Jesus’ blood will save us from the death that would be the result of the slavery we still suffer from, the slavery to sin.

            The reason we can believe this Real News this Great news - is that God has proved to us for thousands upon thousands of years a history of goodness, of saving His people.  With Jesus being raised from the dead - where His apostles, disciples, encountered and embraced Him, experienced Him in His glorious resurrected body and received the outpouring of the Holy Spirit in Pentecost, we’re connected to all of those events. 
            Even more than just connected... the Last Supper; Good Friday; Easter Sunday - they are all made real, all made present on this Altar.  God uses the most imperfect and sinful people - His priests; God uses the most simple, humble and common of elements - bread and wine to enter into our broken, sinful world... so he can save us from slavery.  Slavery from the world filled with false idols that offer us pleasures that are fleeting; Slavery from the world of fake promises that don’t stand the test of any trial...

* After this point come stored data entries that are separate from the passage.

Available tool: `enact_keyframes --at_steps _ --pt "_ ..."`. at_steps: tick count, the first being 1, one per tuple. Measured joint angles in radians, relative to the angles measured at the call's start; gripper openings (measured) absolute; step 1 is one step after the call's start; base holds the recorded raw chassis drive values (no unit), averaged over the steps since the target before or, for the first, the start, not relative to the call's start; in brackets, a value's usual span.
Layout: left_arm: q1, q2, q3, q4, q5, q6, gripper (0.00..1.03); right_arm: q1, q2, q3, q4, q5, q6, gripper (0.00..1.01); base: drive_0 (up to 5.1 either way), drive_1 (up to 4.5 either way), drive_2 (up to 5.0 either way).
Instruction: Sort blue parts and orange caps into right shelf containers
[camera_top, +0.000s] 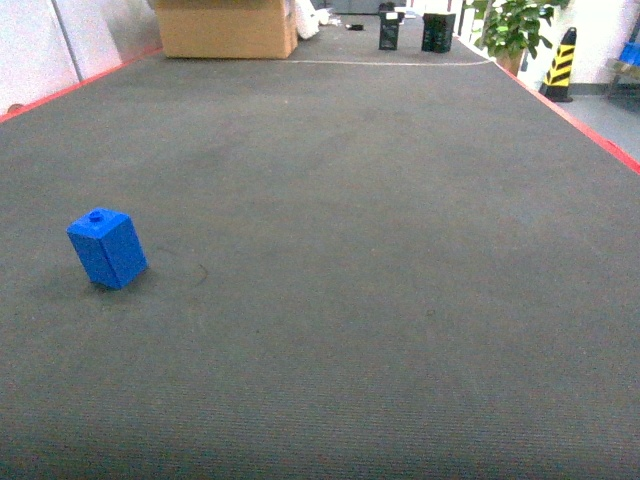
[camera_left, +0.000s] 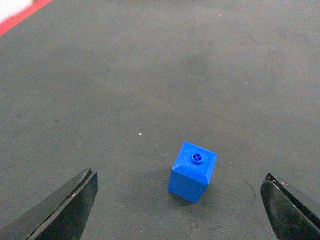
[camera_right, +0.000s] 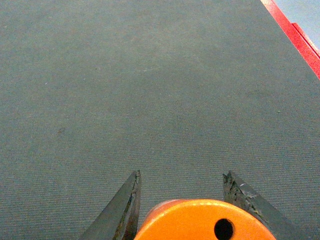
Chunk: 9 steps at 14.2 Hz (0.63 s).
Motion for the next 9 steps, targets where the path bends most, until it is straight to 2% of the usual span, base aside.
enact_keyframes --at_steps 2,4,5,6,9 --pt "0.008 0.171 0.098 -0.019 0.085 0.0 0.98 0.008 -0.006 0.008 -0.022 0.033 0.0 0.43 0.0 0.0 0.0" --pt "0.0 0.298 0.192 -0.038 0.126 0.006 0.98 0.027 -0.016 0.016 -0.052 0.067 0.0 0.43 0.0 0.0 0.0" --pt "-0.022 0.373 0.267 -0.058 0.157 0.027 0.98 0.04 -0.021 0.024 -0.068 0.102 0.0 0.43 0.0 0.0 0.0" --pt "-0.036 0.426 0.325 -0.073 0.182 0.03 0.98 0.046 -0.034 0.037 -0.085 0.124 0.0 0.43 0.0 0.0 0.0" --pt "-0.051 0.551 0.442 -0.114 0.161 0.058 0.98 0.046 -0.047 0.054 -0.103 0.151 0.001 0.43 0.0 0.0 0.0"
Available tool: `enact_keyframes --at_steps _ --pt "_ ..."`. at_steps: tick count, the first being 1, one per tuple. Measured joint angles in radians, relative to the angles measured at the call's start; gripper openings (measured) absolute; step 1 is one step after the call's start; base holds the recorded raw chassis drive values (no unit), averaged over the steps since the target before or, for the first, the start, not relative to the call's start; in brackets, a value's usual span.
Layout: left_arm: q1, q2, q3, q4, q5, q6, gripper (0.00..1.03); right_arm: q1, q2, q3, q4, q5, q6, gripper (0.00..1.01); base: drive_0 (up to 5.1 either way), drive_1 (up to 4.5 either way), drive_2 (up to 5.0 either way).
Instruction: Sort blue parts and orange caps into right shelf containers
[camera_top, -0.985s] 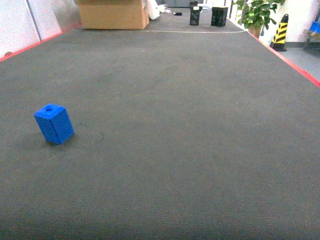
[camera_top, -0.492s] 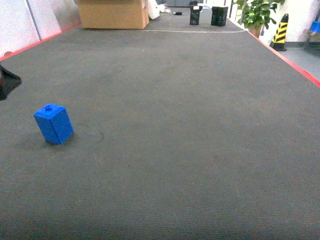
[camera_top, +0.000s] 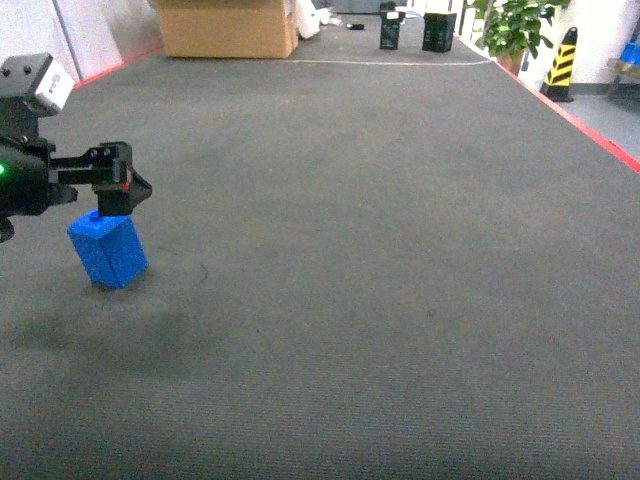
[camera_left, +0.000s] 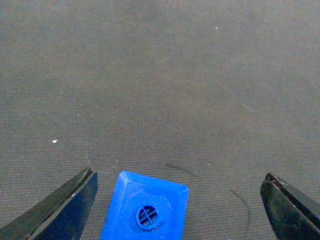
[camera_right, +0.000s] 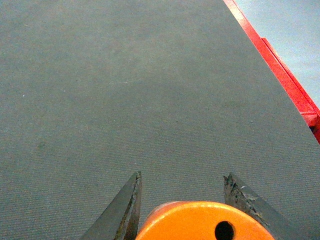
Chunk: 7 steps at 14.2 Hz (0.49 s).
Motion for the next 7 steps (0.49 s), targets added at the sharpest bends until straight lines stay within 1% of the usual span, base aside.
enact_keyframes --at_steps 2,3,5,6,7 --pt "0.0 0.07 0.048 0.003 -0.035 0.027 0.98 0.006 -0.002 0.003 -0.006 0.015 0.002 0.43 0.0 0.0 0.0" --pt "0.002 0.105 0.065 -0.001 -0.037 0.042 0.98 0.014 -0.005 0.003 -0.007 0.02 0.007 0.43 0.0 0.0 0.0" --pt "0.001 0.126 0.061 -0.014 -0.027 0.05 0.98 0.019 -0.005 0.004 -0.009 0.024 0.016 0.43 0.0 0.0 0.0" --pt "-0.001 0.134 0.063 -0.046 -0.064 0.066 0.98 0.019 -0.005 0.004 -0.013 0.025 0.02 0.43 0.0 0.0 0.0" --pt "-0.001 0.147 0.053 -0.037 -0.084 0.086 0.81 0.025 -0.01 0.004 -0.02 0.025 0.022 0.43 0.0 0.0 0.0"
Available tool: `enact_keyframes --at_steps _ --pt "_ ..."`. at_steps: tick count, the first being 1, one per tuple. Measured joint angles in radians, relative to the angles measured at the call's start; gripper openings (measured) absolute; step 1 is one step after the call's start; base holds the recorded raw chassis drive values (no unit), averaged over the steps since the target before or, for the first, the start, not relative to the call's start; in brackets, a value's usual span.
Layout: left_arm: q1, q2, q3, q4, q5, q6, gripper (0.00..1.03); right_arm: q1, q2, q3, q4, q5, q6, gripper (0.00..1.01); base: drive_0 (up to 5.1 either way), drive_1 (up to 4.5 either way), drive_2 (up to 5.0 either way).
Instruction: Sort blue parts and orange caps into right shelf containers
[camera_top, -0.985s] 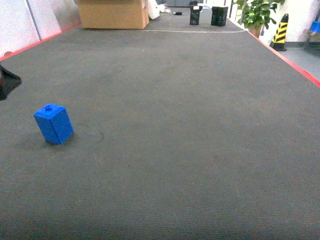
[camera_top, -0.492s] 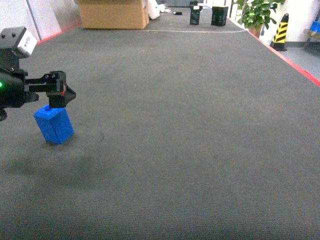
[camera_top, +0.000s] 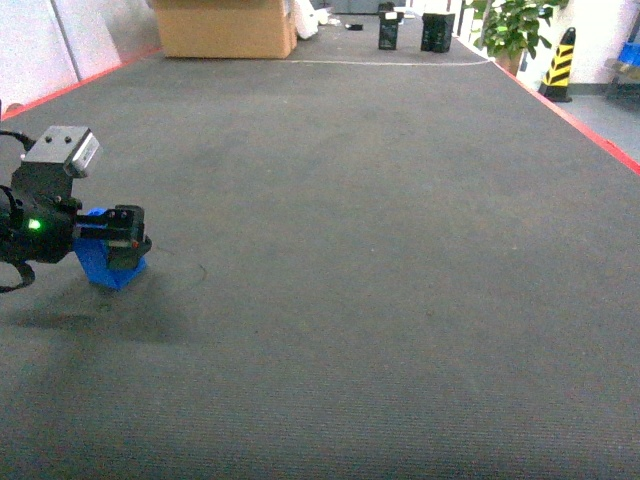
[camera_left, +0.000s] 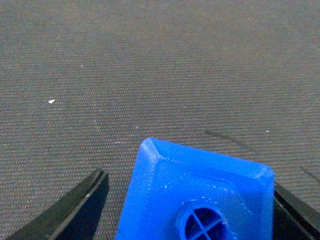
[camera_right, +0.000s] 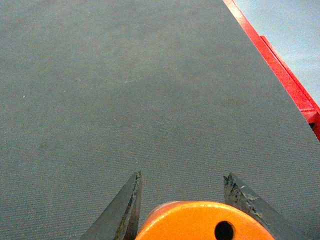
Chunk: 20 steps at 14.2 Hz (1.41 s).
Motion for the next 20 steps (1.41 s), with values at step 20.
enact_keyframes --at_steps 20 --pt "-0.044 -1.207 -0.941 0.287 -0.254 0.064 0.45 0.032 -0.296 -0.152 0.001 -0.018 -0.081 0.43 2.2 -1.11 -1.1"
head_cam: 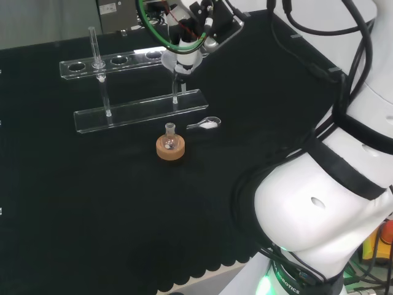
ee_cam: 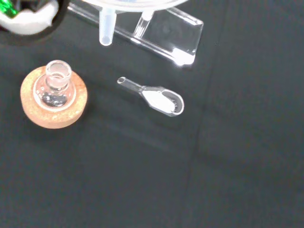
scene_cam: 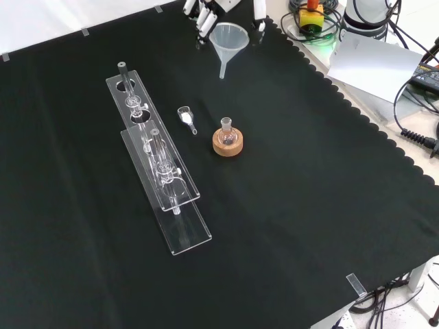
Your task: Place the funnel on the round-bottom flask.
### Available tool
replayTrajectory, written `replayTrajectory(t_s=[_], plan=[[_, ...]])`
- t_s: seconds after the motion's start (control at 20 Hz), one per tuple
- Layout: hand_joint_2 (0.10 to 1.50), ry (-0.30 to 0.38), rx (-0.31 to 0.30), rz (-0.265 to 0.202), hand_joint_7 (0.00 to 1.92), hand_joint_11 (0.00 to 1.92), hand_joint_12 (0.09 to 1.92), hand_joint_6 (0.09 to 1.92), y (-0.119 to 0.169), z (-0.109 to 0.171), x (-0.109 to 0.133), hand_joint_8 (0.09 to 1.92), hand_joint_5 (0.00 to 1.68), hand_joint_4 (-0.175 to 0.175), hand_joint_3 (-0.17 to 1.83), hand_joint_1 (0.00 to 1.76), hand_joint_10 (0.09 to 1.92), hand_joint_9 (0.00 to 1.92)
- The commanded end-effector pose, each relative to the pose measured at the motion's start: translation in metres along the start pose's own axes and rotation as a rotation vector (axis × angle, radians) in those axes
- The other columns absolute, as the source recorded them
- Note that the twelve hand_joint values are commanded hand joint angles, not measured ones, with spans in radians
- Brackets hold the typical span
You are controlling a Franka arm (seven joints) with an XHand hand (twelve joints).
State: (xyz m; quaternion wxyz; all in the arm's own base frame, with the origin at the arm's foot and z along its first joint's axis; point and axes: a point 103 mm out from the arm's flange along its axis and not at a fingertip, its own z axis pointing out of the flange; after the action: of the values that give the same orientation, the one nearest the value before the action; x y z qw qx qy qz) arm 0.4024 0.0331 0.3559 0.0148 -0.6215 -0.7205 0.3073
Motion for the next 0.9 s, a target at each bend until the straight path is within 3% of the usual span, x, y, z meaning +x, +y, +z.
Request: replayTrajectory(t_s=[0.05, 0.9], plan=[[0.68, 0.008, 0.007, -0.034, 0.95, 0.56, 1.25, 0.94, 0.013, 0.013, 0.015, 0.91, 0.81, -0.014, 0.59, 0.8, 0.67, 1.24], [0.68, -0.038, 0.018, -0.084, 0.96, 0.59, 1.23, 0.93, 0.036, 0.027, 0.041, 0.91, 0.82, -0.025, 0.6, 0.81, 0.66, 1.25]])
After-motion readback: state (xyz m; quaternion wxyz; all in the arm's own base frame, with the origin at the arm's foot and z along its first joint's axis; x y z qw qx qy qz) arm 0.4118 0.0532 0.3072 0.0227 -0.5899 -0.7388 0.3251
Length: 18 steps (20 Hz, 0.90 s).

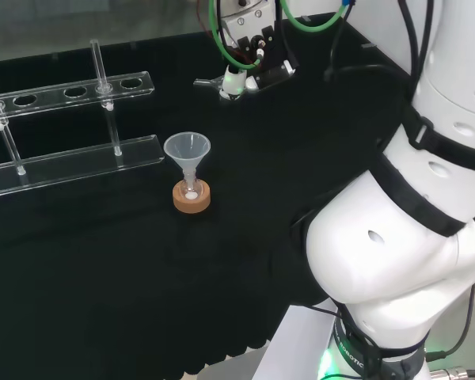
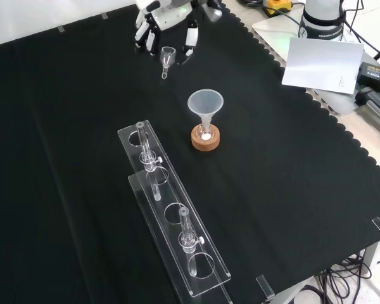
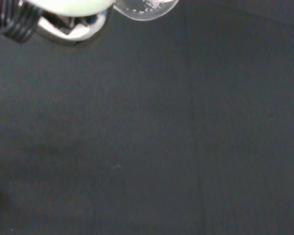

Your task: Put the weighing funnel back on the table.

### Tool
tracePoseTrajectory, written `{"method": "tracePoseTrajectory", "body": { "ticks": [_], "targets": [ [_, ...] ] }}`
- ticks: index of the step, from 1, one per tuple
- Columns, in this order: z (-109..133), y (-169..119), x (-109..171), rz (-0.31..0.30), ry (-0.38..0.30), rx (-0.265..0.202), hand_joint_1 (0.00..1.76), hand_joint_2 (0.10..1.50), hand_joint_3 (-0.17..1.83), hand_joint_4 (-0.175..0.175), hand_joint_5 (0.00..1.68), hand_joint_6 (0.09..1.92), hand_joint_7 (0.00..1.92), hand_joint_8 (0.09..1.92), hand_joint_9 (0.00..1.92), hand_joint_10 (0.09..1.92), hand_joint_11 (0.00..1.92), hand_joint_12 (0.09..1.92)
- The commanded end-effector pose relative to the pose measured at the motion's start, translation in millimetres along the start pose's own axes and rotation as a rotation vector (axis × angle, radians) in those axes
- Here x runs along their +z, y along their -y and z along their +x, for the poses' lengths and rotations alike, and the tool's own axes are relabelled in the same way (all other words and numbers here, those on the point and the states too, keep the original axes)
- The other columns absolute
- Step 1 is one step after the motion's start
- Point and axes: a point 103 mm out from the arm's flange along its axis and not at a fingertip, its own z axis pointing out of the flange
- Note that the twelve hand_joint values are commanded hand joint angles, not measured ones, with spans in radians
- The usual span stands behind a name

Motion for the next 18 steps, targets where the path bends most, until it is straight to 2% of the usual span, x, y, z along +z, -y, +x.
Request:
{"method": "tracePoseTrajectory", "body": {
  "ticks": [1,7,18],
  "targets": [
    [-22,-75,53,0.093,0.024,-0.007,1.12,0.65,0.7,0.175,1.24,0.76,0.62,0.65,1.06,0.24,0.86,1.04],
    [-7,-106,81,0.124,0.021,-0.038,1.12,0.65,0.7,0.175,1.24,0.76,0.62,0.65,1.06,0.24,0.86,1.03],
    [27,-134,116,0.165,0.034,-0.105,1.12,0.65,0.7,0.175,1.24,0.75,0.63,0.65,1.06,0.24,0.86,1.03]
  ]
}}
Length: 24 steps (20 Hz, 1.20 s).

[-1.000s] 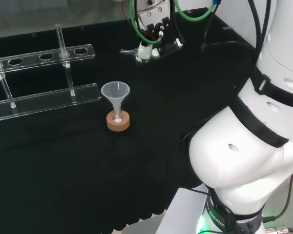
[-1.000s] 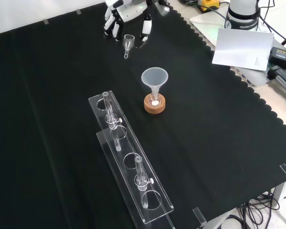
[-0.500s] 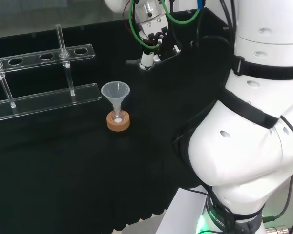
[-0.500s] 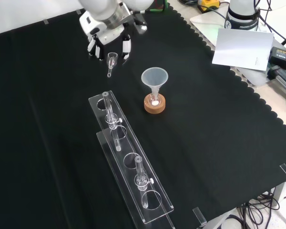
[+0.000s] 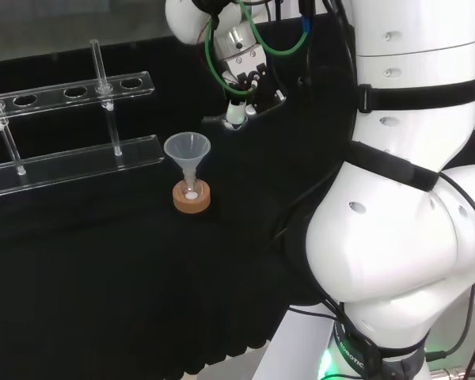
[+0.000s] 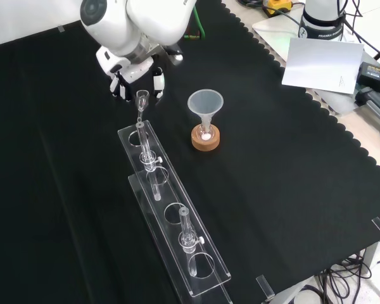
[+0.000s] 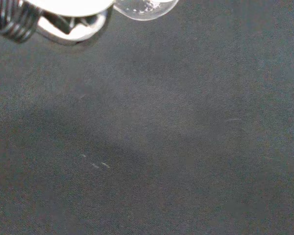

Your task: Put the weighing funnel back on the table.

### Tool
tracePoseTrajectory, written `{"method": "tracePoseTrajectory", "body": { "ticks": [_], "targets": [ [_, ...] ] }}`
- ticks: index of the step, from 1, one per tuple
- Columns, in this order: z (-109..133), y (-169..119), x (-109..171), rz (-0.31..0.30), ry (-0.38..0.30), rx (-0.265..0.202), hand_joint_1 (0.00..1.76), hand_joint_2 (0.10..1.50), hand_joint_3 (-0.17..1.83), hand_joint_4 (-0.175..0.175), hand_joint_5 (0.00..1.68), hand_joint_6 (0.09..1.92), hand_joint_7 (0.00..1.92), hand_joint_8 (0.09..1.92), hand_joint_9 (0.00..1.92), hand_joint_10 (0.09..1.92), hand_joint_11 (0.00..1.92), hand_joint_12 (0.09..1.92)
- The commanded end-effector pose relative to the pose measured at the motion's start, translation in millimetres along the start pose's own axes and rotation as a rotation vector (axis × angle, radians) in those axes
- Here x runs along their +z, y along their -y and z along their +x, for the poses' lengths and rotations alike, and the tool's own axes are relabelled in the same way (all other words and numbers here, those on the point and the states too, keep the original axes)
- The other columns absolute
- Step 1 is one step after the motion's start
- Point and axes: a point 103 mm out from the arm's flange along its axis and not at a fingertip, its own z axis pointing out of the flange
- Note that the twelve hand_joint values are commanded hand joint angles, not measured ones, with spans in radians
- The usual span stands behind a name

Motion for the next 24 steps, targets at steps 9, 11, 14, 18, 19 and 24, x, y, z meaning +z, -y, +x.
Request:
{"method": "tracePoseTrajectory", "body": {
  "ticks": [9,11,14,18,19,24],
  "targets": [
    [28,-29,29,0.048,0.018,-0.055,1.12,0.65,0.7,0.175,1.24,0.75,0.63,0.65,1.07,0.24,0.88,1.03],
    [31,-30,31,0.05,0.02,-0.059,1.12,0.65,0.7,0.175,1.24,0.75,0.63,0.65,1.07,0.24,0.88,1.03],
    [33,-34,35,0.057,0.021,-0.062,1.12,0.65,0.7,0.175,1.24,0.75,0.63,0.65,1.07,0.24,0.88,1.02],
    [33,-35,38,0.06,0.018,-0.064,1.12,0.65,0.7,0.175,1.24,0.75,0.63,0.66,1.07,0.24,0.88,1.02],
    [33,-35,38,0.061,0.02,-0.065,1.12,0.65,0.7,0.175,1.24,0.75,0.63,0.66,1.07,0.24,0.88,1.02],
    [34,-35,40,0.063,0.023,-0.069,1.12,0.65,0.7,0.175,1.24,0.75,0.64,0.66,1.07,0.24,0.87,1.02]
  ]
}}
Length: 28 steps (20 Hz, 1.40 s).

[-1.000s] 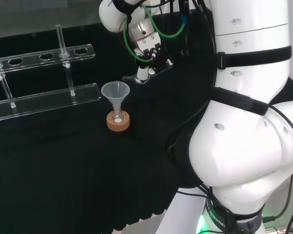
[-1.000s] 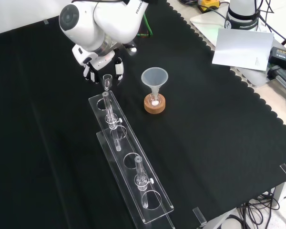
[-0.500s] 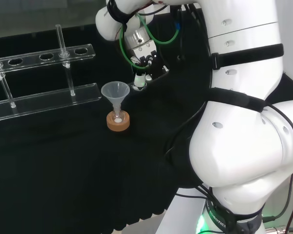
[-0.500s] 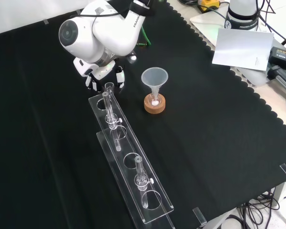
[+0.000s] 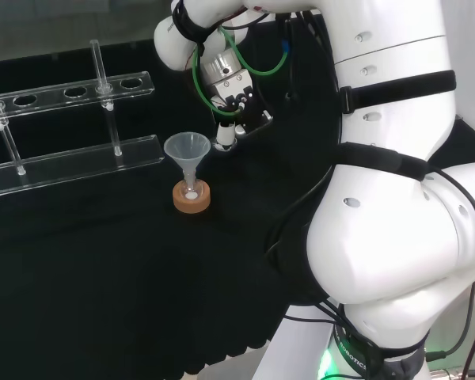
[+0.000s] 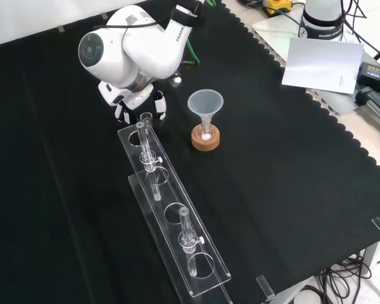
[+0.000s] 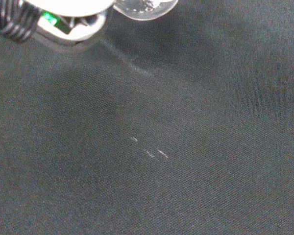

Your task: Put the weighing funnel back on the table.

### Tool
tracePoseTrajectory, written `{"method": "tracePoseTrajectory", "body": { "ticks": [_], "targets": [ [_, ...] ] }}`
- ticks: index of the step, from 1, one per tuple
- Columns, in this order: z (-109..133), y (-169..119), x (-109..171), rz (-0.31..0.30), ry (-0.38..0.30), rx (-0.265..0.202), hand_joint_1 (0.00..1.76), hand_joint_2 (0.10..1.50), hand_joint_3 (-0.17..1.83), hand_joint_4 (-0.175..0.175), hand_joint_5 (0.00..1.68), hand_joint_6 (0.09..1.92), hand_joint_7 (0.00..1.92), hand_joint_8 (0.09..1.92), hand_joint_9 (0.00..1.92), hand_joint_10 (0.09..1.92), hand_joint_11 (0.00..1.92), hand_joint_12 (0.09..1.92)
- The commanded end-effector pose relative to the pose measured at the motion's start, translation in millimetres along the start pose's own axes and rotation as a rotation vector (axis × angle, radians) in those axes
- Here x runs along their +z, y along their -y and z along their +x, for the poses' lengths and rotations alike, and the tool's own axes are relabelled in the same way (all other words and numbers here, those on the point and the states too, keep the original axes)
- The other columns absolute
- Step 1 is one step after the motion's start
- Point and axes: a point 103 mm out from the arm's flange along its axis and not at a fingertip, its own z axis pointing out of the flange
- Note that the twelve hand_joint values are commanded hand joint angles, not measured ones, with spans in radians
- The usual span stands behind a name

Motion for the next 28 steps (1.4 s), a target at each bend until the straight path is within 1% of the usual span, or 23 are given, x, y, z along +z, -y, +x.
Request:
{"method": "tracePoseTrajectory", "body": {
  "ticks": [1,7,10,15,17,19,21,22,23,24,25,26,27,28],
  "targets": [
    [1,0,2,0.004,0.006,-0.004,1.12,0.65,0.7,0.175,1.24,0.75,0.64,0.66,1.07,0.24,0.87,1.02],
    [6,-3,5,0.008,0.009,-0.012,1.12,0.65,0.7,0.175,1.24,0.75,0.64,0.66,1.07,0.24,0.87,1.02],
    [6,-5,6,0.005,0.001,-0.024,1.12,0.64,0.7,0.175,1.24,0.75,0.64,0.66,1.07,0.24,0.87,1.02],
    [9,-5,7,0.005,-0.002,-0.024,1.12,0.64,0.7,0.175,1.24,0.75,0.64,0.66,1.07,0.24,0.87,1.02],
    [11,-4,8,-0.005,-0.008,-0.025,1.12,0.64,0.7,0.175,1.24,0.75,0.64,0.66,1.07,0.24,0.87,1.02],
    [13,-3,8,-0.006,-0.022,-0.036,1.11,0.7,0.6,0.175,1.23,0.72,0.62,0.66,1.06,0.24,0.86,1.03],
    [13,-1,8,-0.008,-0.035,-0.051,1.09,0.8,0.42,0.175,1.2,0.71,0.59,0.67,1.04,0.24,0.84,1.04],
    [13,-1,8,-0.004,-0.036,-0.059,1.05,0.79,0.37,0.129,1.13,0.69,0.56,0.68,1.02,0.24,0.82,1.05],
    [14,0,8,0.008,-0.033,-0.07,1.01,0.76,0.37,0.081,1.02,0.68,0.52,0.68,0.99,0.25,0.8,1.07],
    [15,0,7,0.022,-0.021,-0.082,0.98,0.73,0.4,0.047,0.88,0.68,0.48,0.69,0.94,0.26,0.76,1.09],
    [17,1,6,0.032,-0.007,-0.09,0.96,0.7,0.43,0.026,0.74,0.67,0.43,0.69,0.89,0.27,0.72,1.11],
    [18,1,5,0.048,0.004,-0.101,0.94,0.67,0.45,0.013,0.62,0.65,0.38,0.68,0.84,0.29,0.67,1.15],
    [19,2,3,0.059,0.008,-0.11,0.92,0.65,0.47,0.007,0.5,0.6,0.31,0.67,0.77,0.3,0.59,1.19],
    [20,3,1,0.067,0.014,-0.116,0.9,0.64,0.48,0.004,0.42,0.52,0.25,0.67,0.69,0.34,0.51,1.23]
  ]
}}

            Jesus enters into all of this here and now, and is more than just being a comforting presence.  He wants you and I to consume His very self.   As we do, our vision is to be transformed to begin to see His presence in all things... to see how we are always - even in the midst of the worst trials and most painful circumstances, we are always under his loving, wise care.  To allow our vision to be transformed where we see Him and we serve Him in those who are poor, who are suffering, who are in need.  To see how as we eat His body and drink His blood, He is transforming our innermost, deepest selves from all that is false, all that is fake and making us the real children of God He created and intended us to be.